Task brief:
Of the lines below, copy those that hold the word "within".

******************************

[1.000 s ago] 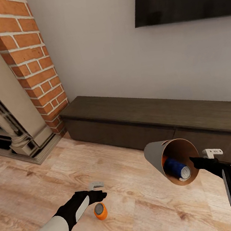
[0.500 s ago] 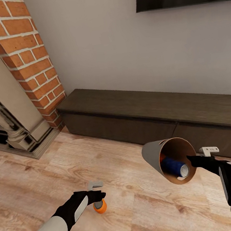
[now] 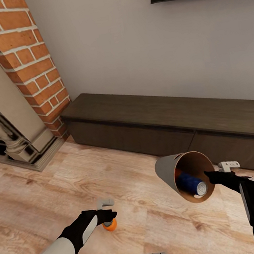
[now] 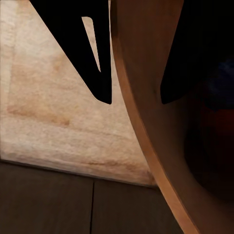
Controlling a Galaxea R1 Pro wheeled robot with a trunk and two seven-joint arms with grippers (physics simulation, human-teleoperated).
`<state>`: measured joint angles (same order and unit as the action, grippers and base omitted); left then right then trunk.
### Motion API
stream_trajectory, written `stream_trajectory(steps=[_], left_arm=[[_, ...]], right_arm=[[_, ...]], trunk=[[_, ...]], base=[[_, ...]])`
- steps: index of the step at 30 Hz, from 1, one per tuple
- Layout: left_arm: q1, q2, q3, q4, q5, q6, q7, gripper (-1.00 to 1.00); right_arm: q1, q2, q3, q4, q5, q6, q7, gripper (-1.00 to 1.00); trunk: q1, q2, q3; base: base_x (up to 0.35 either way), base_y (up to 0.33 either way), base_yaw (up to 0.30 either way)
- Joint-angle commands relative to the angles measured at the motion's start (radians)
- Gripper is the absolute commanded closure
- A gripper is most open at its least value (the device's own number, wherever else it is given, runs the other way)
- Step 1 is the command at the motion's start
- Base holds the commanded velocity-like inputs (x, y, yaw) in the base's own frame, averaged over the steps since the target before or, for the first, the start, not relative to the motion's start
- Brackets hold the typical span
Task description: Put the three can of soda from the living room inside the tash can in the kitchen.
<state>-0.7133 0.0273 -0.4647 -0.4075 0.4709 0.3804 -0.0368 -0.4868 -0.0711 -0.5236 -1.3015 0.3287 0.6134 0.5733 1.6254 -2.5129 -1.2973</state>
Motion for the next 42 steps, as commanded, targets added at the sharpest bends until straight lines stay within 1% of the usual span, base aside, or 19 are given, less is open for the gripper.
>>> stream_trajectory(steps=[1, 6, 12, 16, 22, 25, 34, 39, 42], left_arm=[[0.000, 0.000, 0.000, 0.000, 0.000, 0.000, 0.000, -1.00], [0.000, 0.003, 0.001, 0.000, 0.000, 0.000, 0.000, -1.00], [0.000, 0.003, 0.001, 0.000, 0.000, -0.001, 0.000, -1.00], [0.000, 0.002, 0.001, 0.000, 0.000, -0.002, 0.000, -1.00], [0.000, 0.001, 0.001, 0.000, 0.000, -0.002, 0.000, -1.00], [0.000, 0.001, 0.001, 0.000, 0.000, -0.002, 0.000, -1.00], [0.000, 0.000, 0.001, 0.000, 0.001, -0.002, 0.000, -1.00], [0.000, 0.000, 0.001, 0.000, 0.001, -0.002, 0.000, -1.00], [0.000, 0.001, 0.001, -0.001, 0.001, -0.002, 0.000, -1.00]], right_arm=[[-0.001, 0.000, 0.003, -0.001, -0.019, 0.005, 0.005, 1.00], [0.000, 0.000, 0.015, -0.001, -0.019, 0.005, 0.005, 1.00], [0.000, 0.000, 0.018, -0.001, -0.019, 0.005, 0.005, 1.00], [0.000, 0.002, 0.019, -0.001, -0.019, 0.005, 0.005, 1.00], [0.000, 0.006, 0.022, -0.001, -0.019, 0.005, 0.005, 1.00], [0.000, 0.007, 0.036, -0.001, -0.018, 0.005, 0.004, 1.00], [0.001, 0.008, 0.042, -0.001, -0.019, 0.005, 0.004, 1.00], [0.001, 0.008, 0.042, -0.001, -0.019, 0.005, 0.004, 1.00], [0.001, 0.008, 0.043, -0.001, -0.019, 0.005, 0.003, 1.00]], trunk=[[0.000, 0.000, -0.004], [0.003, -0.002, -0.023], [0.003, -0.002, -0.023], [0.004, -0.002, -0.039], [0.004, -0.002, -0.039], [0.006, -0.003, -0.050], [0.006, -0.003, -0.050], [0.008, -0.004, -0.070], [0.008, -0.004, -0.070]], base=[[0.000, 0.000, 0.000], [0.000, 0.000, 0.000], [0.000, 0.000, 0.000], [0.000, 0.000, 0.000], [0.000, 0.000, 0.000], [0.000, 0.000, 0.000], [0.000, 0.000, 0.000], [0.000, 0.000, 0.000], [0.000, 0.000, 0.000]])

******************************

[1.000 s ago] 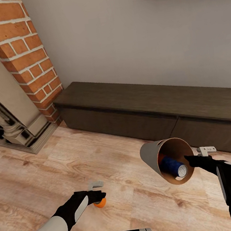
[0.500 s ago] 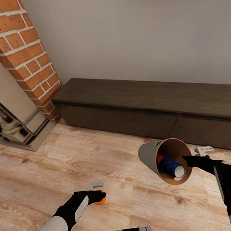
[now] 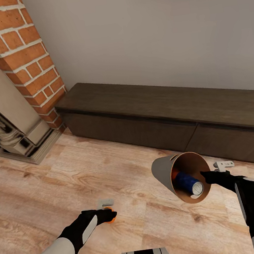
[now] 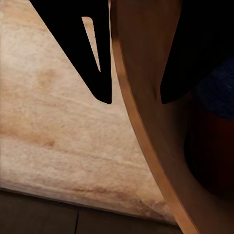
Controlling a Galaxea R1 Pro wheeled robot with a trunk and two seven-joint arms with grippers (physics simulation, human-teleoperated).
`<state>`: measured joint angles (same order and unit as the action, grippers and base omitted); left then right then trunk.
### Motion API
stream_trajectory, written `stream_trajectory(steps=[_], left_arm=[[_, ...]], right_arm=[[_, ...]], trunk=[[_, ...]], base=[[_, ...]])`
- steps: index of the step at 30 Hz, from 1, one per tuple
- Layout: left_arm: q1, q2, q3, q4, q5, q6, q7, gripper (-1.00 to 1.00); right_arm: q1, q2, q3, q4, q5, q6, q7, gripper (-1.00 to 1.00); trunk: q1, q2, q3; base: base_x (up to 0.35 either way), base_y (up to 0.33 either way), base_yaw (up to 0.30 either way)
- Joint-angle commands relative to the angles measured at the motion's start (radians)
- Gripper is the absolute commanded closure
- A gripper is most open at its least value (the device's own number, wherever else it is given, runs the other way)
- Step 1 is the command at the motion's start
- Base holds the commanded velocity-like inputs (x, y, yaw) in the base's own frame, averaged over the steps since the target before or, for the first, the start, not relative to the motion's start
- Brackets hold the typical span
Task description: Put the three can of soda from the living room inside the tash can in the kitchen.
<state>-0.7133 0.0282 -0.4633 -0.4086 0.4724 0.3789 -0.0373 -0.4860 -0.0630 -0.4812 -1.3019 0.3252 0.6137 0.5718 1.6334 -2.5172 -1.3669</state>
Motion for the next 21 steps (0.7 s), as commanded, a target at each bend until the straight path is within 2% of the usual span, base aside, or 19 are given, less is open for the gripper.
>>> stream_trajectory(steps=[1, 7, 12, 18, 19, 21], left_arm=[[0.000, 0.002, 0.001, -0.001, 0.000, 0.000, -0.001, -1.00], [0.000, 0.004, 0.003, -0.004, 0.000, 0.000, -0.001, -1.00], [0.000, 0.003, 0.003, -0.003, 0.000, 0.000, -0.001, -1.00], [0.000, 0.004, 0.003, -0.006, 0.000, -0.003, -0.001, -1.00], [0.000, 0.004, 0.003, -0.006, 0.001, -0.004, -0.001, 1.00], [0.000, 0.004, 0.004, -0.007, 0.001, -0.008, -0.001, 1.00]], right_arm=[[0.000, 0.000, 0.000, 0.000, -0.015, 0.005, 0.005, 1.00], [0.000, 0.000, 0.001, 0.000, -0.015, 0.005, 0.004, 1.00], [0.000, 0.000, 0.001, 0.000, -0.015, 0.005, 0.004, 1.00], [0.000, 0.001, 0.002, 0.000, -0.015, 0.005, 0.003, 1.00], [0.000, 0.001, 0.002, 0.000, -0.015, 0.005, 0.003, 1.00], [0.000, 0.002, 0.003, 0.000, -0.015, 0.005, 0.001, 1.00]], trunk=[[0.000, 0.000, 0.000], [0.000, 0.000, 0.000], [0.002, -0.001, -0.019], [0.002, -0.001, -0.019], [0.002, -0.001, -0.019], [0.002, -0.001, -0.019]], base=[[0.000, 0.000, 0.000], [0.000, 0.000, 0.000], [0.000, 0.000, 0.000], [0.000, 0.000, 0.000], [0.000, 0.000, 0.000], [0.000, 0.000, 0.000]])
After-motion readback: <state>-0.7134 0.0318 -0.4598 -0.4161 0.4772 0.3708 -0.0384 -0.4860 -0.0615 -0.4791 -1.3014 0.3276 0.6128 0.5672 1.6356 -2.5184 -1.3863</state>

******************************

Solution below:
Motion for the next 42 steps, as commanded, targets added at the sharpest bends until straight lines stay within 1% of the usual span, base aside, or 19 are given, less is open for the gripper.
Motion for the next 21 steps (0.7 s), as commanded, a target at each bend until the straight path is within 2% of the usual span, base aside, or 19 are given, less is open for the gripper.

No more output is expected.